DESCRIPTION OF SYMBOLS 10 ... Electrolyte supply apparatus 12 ... Battery 14 ... Battery can 16 ... Electrode group 18 ... Negative electrode lead 20 ... Positive electrode lead 22 ... Battery manufacturing line 24 ... Carrier 24a ... Housing part 24b ... Room 26a-26d ... Injection station 28a- 28d
… Decompression station 29… Supply line 38a-38d
... Injection means 46a-46j ... Measuring pump 52 ... Punching station 54 ... Waste liquid tray 58 ... Decompression chamber 60 ... Decompression booth 62 ... Opening 64 ... End face 66 ... O-ring 68 ... Space 70 ... Pathway 72 ... Piping 76 ... Vacuum valve 78 ... Cylinder 82 ... Support plate 86 ... Post 88 ... Tapered surface 90 ... Spring

Claims (8)

[Claims] 1. A method for supplying an electrolytic solution for a battery, comprising: repeating a process of injecting the electrolytic solution under a reduced pressure after injecting the electrolytic solution into a battery can under normal pressure and injecting the electrolytic solution a plurality of times. Disposing the battery can into which the electrolytic solution has been injected in a decompression booth, performing a first decompression process using a first vacuum pressure on the battery can, and then performing a decompression release process; Performing a second decompression process using a second vacuum pressure higher than the first vacuum pressure, and then performing a decompression release process. 2. The method according to claim 1, wherein
In the first and second decompression processes, when the inside of the decompression booth reaches the first and second vacuum pressures, the inside of the decompression booth is airtightly closed and held via a vacuum valve. Electrolyte supply method. 3. The method according to claim 1, wherein
A step of discharging the electrolyte for one shot from the pump to a waste liquid portion when a stop time of a pump for injecting the electrolyte into the battery can exceeds a predetermined time.
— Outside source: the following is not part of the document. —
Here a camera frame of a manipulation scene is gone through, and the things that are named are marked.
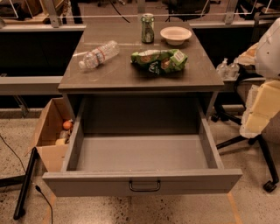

Liquid supply method. 4. The method according to claim 1, wherein
A method for supplying an electrolytic solution for a battery, comprising supplying cooling air to a carrier accommodating a plurality of said battery cans to cool said battery cans. 5. An electrolytic solution supply device for a battery, wherein a process of injecting an electrolytic solution into a battery can at normal pressure and then impregnating the electrolytic solution under reduced pressure is repeated a plurality of times to inject the electrolytic solution. A carrier integrally housing a plurality of the battery cans, a decompression booth having a plurality of openings in which the battery cans are received one by one, and capable of moving back and forth with respect to the carrier via an actuator; A space that is mounted on an end face of the decompression booth and that integrally communicates with the plurality of openings between the end face and the upper surface of the carrier is formed. And a sealing member for keeping the decompression chamber airtight. 6. The electrolytic solution supply device according to claim 5, wherein
On the way to communicate the decompression booth and the negative pressure source,
A battery electrolyte supply device for a battery, comprising a vacuum valve for airtightly closing and holding the inside of the decompression booth. 7. The electrolytic solution supply device according to claim 5, wherein
A battery electrolyte supply device for a battery, wherein a cooling air supply pipe for supplying cooling air to the inside of the carrier to cool the battery can is connected to the carrier. 8. The electrolytic solution supply device according to claim 5, wherein
The liquid injection means for injecting the electrolytic solution into the battery can includes a waste liquid portion for discharging the electrolytic solution by one shot when a stop time of a pump exceeds a predetermined time. Liquid supply device.